[Exercise description] Look below for the line holding "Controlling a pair" and the line holding "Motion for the". Transcribe exactly those lines and all lines between them, nothing more.
-------------------------
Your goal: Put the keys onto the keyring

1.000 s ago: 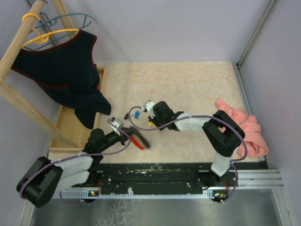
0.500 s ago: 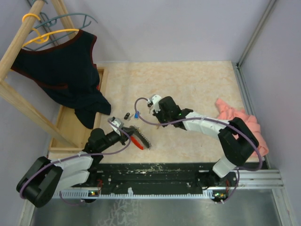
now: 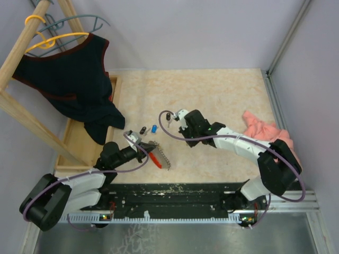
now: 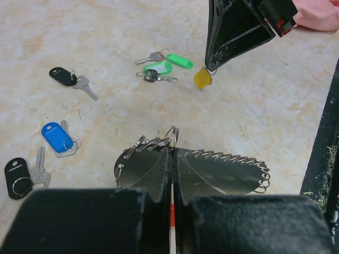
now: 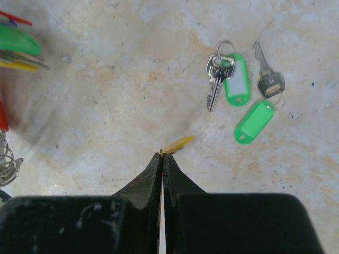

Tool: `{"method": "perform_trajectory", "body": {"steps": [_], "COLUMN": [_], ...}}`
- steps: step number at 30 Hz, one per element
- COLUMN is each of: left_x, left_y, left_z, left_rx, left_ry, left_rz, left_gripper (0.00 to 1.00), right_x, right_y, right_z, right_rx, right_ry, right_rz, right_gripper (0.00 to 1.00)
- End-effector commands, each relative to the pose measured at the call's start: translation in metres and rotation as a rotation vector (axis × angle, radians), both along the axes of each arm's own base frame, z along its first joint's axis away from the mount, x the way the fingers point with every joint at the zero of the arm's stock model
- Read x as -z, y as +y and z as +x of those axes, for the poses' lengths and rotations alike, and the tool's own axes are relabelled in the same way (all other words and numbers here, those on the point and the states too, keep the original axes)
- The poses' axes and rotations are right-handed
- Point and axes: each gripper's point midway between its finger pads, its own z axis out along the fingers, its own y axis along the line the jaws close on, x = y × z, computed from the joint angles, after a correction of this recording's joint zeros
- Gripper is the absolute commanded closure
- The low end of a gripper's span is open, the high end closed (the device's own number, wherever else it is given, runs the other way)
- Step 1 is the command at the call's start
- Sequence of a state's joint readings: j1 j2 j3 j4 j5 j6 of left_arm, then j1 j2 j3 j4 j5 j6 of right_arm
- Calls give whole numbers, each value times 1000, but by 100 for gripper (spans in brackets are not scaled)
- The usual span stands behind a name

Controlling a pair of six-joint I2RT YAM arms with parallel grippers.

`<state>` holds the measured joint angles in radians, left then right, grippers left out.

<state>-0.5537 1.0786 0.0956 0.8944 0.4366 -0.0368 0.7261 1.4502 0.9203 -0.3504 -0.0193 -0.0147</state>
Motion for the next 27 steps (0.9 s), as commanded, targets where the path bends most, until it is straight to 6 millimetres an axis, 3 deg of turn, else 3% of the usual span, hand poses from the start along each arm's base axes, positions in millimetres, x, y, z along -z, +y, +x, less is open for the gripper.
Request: {"method": "perform_trajectory", "body": {"steps": [1,10,12,20,27], "left_x": [-21,-21,-21,-20,-21], "left_y": [-8,-8,-8,-7,-8], "left_z": [3,3,3,3,3], "left_rx": [45,45,42,40,45], "left_ry": [-66,-68,-72,-68,-69], "left_rz": [-25,-24,-24,-21,-23], "left_gripper": [100,100,100,100,100], "right_x": [2,15,29,47,20], "right_y": [-4,29,35,56,64], "right_z": [-5,14,20,33,33], "right_rx": [2,-79,-90,-132,-121], "right_ry": [46,26,41,56,-9], "right_rz": [-68,-94,-119,-149,-89], "right_gripper": [100,100,100,97,81]}}
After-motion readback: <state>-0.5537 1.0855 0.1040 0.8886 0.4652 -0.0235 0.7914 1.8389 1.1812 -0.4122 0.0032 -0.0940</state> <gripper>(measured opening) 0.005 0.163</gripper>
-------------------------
[Reply]
Controlling a pair of six-joint I2RT YAM arms with parallel grippers.

`<state>` holds the measured joint angles in radians, left then right, grippers left out.

<state>-0.5537 1.0786 0.0956 0.8944 0.4366 -0.0368 0.7261 1.4502 0.9203 -0.3504 -0.0193 -0.0147</state>
Motion for the next 27 steps (0.9 s), as commanded, targets where the path bends most, until it is straight to 6 millimetres an axis, 3 deg of turn, else 3% of the usual span, hand poses from the start along each arm's base axes, positions in millimetres, x, y, z along -z, +y, +x, less is open for the gripper.

This answer has been given in full.